10% off a workshop if they quote “accessible alt 25” on our booking call.

“If you embrace accessibility and incorporate accessible marketing into campaigns, you are creating campaigns and workplaces that work better for everyone involved.”

Tania Gerard

Unpack the Inclusion Mindset

First up, mindset. As Tania puts it: “Everyone is equal but has different brains, everyone deserves inclusivity, everyone is [a] diverse thinker.” Translation? Your audience isn’t a monolith. They’re more like a bag of pick ’n’ mix, different shapes, colours, flavours, all worth savouring.
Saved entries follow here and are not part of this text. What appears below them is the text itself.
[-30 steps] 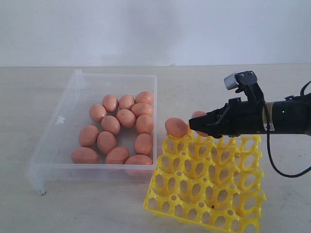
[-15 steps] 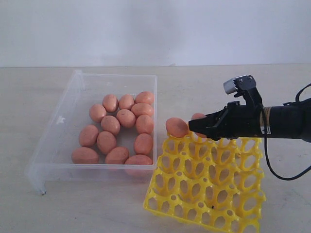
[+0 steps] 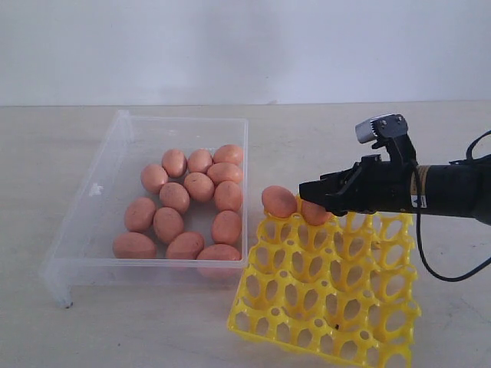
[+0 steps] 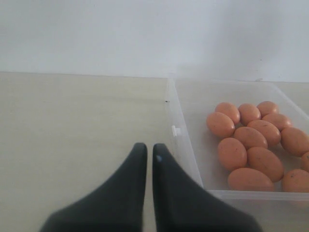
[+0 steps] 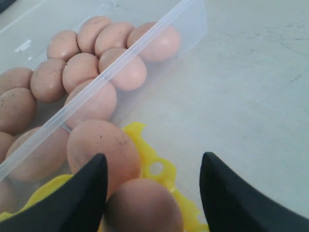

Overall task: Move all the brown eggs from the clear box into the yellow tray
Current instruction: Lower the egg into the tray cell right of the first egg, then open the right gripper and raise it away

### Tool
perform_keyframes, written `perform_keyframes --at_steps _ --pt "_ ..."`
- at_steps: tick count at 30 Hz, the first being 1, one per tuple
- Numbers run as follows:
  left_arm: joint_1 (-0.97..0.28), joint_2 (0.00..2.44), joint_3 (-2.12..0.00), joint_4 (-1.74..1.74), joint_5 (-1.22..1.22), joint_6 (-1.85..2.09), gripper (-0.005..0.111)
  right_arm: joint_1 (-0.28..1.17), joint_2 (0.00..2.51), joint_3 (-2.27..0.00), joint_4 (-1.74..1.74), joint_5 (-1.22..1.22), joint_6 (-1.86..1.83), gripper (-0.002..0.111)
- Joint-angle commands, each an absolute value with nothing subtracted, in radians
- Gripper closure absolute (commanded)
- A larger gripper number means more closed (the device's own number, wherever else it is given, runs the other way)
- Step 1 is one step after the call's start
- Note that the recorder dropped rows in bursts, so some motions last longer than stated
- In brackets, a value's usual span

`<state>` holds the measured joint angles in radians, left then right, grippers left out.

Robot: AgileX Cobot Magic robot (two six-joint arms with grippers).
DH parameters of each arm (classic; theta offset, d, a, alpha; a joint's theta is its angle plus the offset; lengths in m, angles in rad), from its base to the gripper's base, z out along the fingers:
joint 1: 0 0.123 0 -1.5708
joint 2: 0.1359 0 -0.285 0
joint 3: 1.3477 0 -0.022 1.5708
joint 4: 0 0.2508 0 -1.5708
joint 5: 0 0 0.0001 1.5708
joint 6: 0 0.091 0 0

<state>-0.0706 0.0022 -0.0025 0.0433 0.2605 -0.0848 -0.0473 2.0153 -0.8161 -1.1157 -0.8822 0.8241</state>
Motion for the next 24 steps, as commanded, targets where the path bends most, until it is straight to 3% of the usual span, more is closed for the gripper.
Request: perform_keyframes --at_steps 1,14,24 --pt "-0.067 0.000 0.000 0.041 0.255 -0.083 0.103 -0.049 2.017 -0.819 -1.116 -0.892 0.817 0.058" --pt "-0.067 0.000 0.000 0.041 0.255 -0.083 0.103 -0.049 1.971 -0.819 -1.078 -0.918 0.813 0.058" --pt "-0.067 0.000 0.000 0.041 0.255 -0.083 0.103 -0.030 1.688 -0.819 -1.078 -1.017 0.947 0.058"
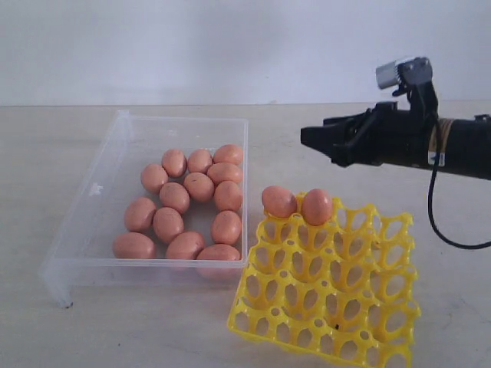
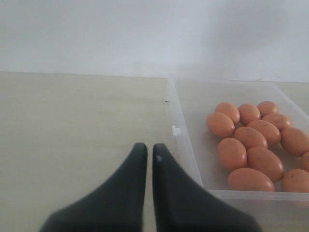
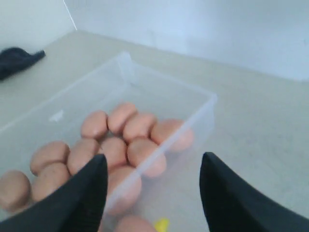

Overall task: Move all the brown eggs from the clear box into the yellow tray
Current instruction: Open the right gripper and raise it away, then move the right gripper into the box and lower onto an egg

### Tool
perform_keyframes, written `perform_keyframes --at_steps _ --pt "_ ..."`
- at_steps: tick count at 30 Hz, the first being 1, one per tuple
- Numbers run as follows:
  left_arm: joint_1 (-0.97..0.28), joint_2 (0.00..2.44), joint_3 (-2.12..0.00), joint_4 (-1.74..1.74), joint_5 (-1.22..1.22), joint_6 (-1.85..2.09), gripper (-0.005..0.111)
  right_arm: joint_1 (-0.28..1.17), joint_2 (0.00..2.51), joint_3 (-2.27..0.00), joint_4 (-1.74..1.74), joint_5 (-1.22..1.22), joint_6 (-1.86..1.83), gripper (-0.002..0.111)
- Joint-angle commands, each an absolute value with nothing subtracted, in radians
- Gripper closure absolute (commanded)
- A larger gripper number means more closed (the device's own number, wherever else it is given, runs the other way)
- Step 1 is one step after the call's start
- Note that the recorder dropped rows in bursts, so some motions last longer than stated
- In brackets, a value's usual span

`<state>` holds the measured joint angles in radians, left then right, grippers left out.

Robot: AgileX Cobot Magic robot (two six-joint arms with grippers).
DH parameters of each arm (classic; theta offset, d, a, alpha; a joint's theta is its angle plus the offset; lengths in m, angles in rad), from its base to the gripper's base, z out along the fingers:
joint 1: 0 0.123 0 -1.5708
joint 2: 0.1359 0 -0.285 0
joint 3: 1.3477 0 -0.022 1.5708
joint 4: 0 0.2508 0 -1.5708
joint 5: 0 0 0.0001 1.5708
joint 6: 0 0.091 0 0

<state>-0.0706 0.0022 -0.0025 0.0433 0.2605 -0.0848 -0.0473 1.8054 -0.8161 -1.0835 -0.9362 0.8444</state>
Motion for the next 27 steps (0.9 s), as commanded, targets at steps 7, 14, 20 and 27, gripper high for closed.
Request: perform_keyframes --at_steps 7,14,20,27 --pt "-0.067 0.000 0.000 0.041 0.255 -0.083 0.103 0.179 1.536 -0.830 -1.086 -0.929 0.909 0.081" --pt "-0.067 0.000 0.000 0.041 0.255 -0.083 0.103 0.481 1.526 -0.973 -1.090 -0.708 0.665 0.107" --pt "-0.067 0.000 0.000 0.041 0.255 -0.083 0.103 0.720 1.599 -1.222 -1.103 -0.086 0.638 0.108" --pt "-0.067 0.000 0.000 0.041 0.255 -0.083 0.103 0.808 1.800 -1.540 -0.878 0.532 0.419 0.108"
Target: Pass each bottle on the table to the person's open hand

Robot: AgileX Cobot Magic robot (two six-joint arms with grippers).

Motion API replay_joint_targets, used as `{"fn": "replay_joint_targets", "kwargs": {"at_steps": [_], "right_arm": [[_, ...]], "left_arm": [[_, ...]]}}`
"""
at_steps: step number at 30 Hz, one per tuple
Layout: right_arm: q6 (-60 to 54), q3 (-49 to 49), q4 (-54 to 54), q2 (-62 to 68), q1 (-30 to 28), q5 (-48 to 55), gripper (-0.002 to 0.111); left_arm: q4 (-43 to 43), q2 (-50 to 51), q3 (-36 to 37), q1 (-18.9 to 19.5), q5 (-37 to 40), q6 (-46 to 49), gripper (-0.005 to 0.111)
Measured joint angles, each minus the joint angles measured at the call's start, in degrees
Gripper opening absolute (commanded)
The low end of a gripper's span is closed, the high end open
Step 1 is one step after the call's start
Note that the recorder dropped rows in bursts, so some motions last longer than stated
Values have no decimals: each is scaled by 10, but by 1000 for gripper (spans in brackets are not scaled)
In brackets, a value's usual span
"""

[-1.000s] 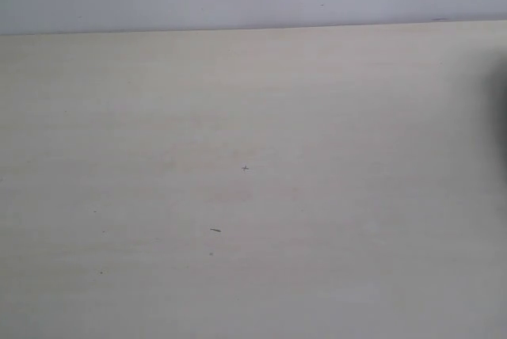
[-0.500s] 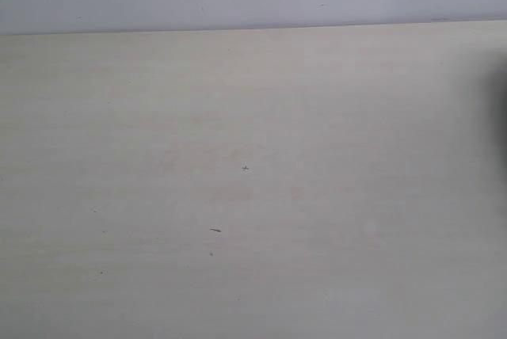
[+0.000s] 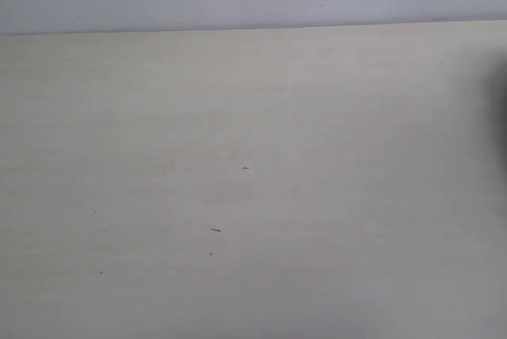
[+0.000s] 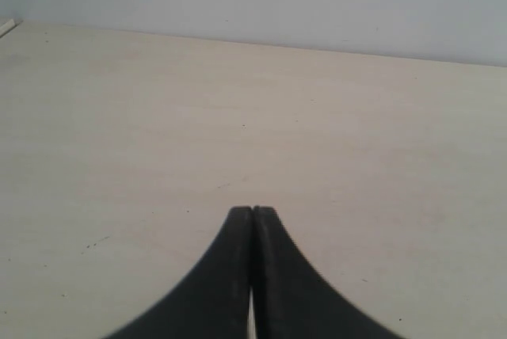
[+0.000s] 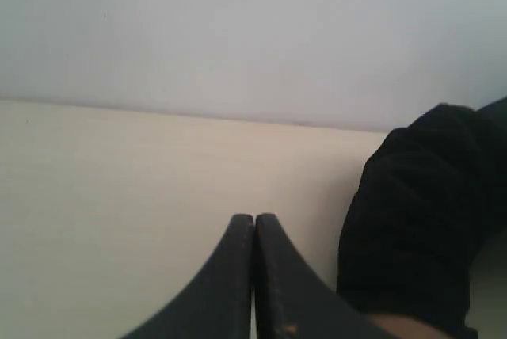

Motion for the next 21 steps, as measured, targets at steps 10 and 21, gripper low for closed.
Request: {"fn": "replay_joint_targets", "kwargs": {"at_steps": [10, 21], "right_arm": [[60, 7, 1, 0, 0, 35, 0], [62, 7, 7, 0, 0, 36, 0]], "left_arm": [[0, 0, 0, 0, 0, 0, 0], [0, 0, 0, -2, 0, 0, 0]]}}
Challenge your assumptions and myths about neurodiverse audiences. Actively look for gaps in your understanding, ask questions, and be ready to unlearn outdated beliefs.

A few practical ways to shift your mindset:

  • Practice self-reflection: Ask yourself, “Who am I forgetting here?” If the answer is anyone, fix that.
  • Seek understanding: Don’t play mind reader. Ask questions. Listen. Adjust.
  • Choose curiosity over perfection: You will mess up. But if your intent is to learn and improve, you’re on the right path.

Move From Assumption to Action

One of the biggest myths? That neurodiverse folks aren’t in your audience. Spoiler: they are. Everywhere. Always. Ignoring them is like leaving 30% of your potential sales on the table (yes, thirty).

Ask for honest feedback on your campaigns from neurodiverse audiences and learn from what doesn’t work.

When in doubt, offer customisation and alternative communication options – Give people choices: email, text, phone, video, or written formats, to meet various comfort and access needs.

  1. Ask and listen: Market research isn’t a dusty report. It’s conversation. Surveys, polls, chats, just do them.
  2. Prioritise clarity: Ditch jargon. Use clear fonts. Tell people what you’re offering straight away.
  3. Embrace creativity and flexibility: Multiple formats. Flexible deadlines. Alternative comms. Neurodiverse folks love creativity (don’t we all?).
  4. Repeat and iterate: You won’t nail it first time. Test, tweak, repeat. Always.

A Reminder on Why the Effort Pays Off

Here’s the proof in the pudding (or the email campaign): Tania simplified a client’s copy, used dyslexia-friendly fonts, added alt text, and bam: open rates up 56%, click-throughs up 34%.

Big brands are at it too. Microsoft’s Autism Hiring Programme? Led to product innovations for everyone. Lego’s braille bricks? Designed with neurodiverse creators, loved universally.

So here’s a few implementations to take home with you:

  1. Include accessibility from the ideation stage, not as an afterthought: Bake inclusivity into everything, rather than tacking it on at the end as a checklist item.
  2. Keep communication clear and jargon-free: Make sure your briefs, emails, and campaigns are written in simple, direct language (think: explain it so everyone gets it).
  3. Make accessibility improvements measurable: Track open rates, click-throughs, and other metrics before and after accessible changes to show impact (like dyslexia-friendly fonts or alt text).